Fiz que não e ela beijou minha testa.

“Você vai brigar comigo se eu voltar amanhã ou vai admitir que ouvir histórias é ótimo?” Eu ia responder quando Mathew abriu a porta e entrou no quarto. “Vento no corredor?” Mary perguntou caminhando até a porta e a fechando. Observei Mathew encostado na parede do lado dela e franzi a testa. “O que foi?”

“Nada, literalmente.” Respondi, ela suspirou e saiu.

Mathew me encarou até a porta do quarto da Mary bater. “Nada?” Ele perguntou.

“Pateticamente nada.” Respondi me levantando e espreguiçando.

“O que ela estava fazendo aqui?”

“Lendo.” Respondi tirando o telescópio de dentro da fronha do travisseiro e o levando em direção à janela. "Onde está o Doutor?"

"Ele está no quintal."

"Sozinho?" Perguntei desinteressado.

"Nah... Sim."

"Eu vou buscá-lo" Falei colocando meu cachecol, mas Mathew me parou.

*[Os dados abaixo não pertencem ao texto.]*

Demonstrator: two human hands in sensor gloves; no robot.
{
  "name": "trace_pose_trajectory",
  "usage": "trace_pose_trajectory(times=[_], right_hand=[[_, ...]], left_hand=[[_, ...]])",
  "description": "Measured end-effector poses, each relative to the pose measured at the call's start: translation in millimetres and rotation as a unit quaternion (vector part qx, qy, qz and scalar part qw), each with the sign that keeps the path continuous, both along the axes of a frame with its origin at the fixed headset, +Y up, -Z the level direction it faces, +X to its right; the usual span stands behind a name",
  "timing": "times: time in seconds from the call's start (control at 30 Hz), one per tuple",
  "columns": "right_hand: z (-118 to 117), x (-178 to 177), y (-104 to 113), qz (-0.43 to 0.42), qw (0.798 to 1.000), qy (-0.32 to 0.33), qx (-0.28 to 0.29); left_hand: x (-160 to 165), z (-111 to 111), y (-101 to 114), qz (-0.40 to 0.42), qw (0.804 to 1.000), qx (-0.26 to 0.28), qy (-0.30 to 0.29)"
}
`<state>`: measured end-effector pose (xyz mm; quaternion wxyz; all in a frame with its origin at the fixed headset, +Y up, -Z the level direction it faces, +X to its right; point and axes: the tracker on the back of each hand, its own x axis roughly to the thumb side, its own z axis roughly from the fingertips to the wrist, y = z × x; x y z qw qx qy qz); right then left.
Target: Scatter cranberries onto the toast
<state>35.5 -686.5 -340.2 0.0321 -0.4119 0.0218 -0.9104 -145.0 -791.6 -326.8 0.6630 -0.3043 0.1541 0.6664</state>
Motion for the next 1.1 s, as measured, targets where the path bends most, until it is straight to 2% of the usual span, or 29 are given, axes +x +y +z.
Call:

“Como eu conseguiria a atenção dela?” Ele perguntou. Pensei um pouco e fiz que não.

“Mathew... sério mesmo?.” Respondi, ele se sentou e cruzou os braços. Suspirei e como eu já sabia que até acabarmos a conversa eu não sairia dali voltei a me ocupar com o telescópio. "Você não existe." Continuei abrindo a janela emprerrada e depois voltando a o encarar. Ele olhou para o chão. “Nem sei por que você da tanta importância para isso de qualquer modo.”

“Pelo mesmo motívo que te trouxe para cá.” Ele respondeu.

“Matil- não.” Ajeitei o foco do telescópio e olhei para Mathew sério. “ Mathew, eu não sinto amor.” Ele me encarou incrédulo. "Eu não sinto amor pela minha família, eu não sinto amor pelos meus amigos e eu não sinto amor por mim. Como quer- como espera que eu ame alguém?"

“Tenho certeza que no fim-” Ele começou e eu o interrompi rindo.

“Mathew, você acha que eu tenho condições de gostar de alguém?”

“Como quiser carteiro.” Ele falou e caminhou para a porta.

"Para onde vai?" Perguntei cansado.

"Atrás do Doutor." Ele resmungou e saiu do quarto. Coçei meus olhos e voltei a estudar o telescópio.

Mathew demorou a voltar e quando voltou eu já havia descoberto a nova localização da minha avó.

"O Doutor sumiu." Ele falou se pendurando na porta.

"Vamos atrás dele então." Respondi guardando o telescópio.

"Você não está irritado?"

"Não."

Mathew coçou a cabeça confuso.

"Vamos atrás dele agora?"

Fiz um círculo com os olhos, coloquei minhas luvas e sobretudo e saí.